--- Data excerpt ---
------------------------------------

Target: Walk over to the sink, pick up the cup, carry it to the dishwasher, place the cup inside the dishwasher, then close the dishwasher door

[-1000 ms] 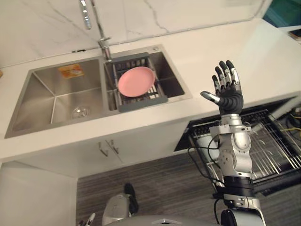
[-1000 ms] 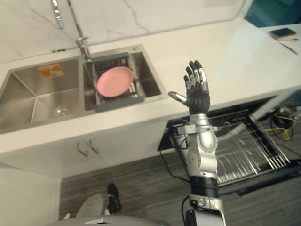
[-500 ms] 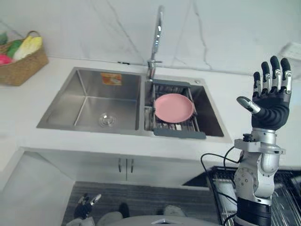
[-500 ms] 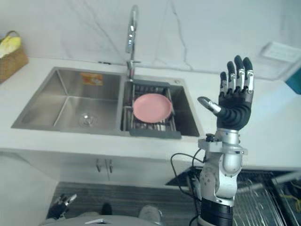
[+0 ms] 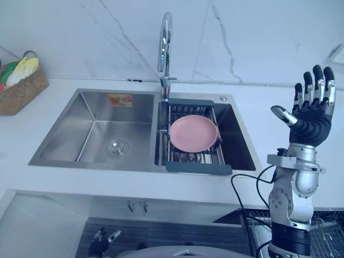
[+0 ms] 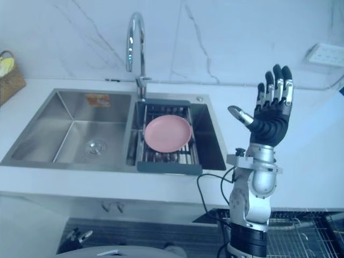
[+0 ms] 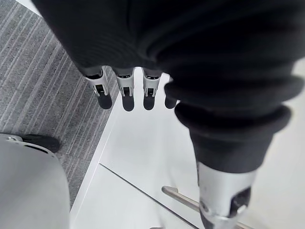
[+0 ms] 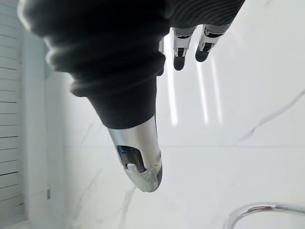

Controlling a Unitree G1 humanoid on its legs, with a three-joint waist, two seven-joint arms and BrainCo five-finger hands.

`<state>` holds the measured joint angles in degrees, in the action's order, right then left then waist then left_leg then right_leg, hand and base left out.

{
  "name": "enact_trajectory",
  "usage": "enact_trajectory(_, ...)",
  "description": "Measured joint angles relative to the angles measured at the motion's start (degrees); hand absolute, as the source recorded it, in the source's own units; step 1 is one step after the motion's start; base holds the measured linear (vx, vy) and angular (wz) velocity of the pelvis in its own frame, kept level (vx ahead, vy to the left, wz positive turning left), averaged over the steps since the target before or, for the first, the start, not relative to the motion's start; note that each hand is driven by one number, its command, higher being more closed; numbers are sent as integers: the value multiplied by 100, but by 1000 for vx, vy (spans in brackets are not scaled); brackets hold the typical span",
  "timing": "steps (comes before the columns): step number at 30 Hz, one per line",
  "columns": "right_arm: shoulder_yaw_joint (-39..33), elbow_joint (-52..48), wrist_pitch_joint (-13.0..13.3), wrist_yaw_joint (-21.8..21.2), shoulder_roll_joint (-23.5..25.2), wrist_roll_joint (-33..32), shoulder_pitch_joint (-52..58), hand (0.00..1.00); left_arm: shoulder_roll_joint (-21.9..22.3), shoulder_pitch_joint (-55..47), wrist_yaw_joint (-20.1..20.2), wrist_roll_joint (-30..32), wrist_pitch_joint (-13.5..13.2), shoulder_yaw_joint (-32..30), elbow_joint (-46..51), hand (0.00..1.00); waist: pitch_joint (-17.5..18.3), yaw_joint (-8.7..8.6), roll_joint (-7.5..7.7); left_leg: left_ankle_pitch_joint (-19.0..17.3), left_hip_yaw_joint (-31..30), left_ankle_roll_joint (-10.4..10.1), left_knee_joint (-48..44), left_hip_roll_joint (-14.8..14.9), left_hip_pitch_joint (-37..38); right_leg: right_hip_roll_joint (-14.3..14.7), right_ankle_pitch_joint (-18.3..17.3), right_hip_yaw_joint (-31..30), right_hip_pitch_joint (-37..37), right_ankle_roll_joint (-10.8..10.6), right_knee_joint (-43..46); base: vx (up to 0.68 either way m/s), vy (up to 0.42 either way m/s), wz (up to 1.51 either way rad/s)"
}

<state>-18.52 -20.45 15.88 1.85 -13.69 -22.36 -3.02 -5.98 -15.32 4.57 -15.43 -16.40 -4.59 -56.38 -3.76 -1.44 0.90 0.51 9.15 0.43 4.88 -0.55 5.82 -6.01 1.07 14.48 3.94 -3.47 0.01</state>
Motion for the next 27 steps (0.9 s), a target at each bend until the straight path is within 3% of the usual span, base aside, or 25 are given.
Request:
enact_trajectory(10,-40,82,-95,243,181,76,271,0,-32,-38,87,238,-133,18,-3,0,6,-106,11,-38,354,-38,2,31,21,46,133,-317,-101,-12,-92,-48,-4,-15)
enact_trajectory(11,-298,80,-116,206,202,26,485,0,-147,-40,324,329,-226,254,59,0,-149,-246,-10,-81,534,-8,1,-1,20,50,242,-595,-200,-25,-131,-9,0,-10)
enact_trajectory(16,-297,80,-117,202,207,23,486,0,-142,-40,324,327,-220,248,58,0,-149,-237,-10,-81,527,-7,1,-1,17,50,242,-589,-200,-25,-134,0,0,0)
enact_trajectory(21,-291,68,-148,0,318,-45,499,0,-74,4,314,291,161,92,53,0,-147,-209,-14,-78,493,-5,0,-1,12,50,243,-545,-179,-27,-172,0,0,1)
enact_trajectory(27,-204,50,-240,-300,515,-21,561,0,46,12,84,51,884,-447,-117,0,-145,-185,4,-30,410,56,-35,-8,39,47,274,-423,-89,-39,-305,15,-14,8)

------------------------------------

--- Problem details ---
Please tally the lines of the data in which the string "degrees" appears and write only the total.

--- Reply ---
2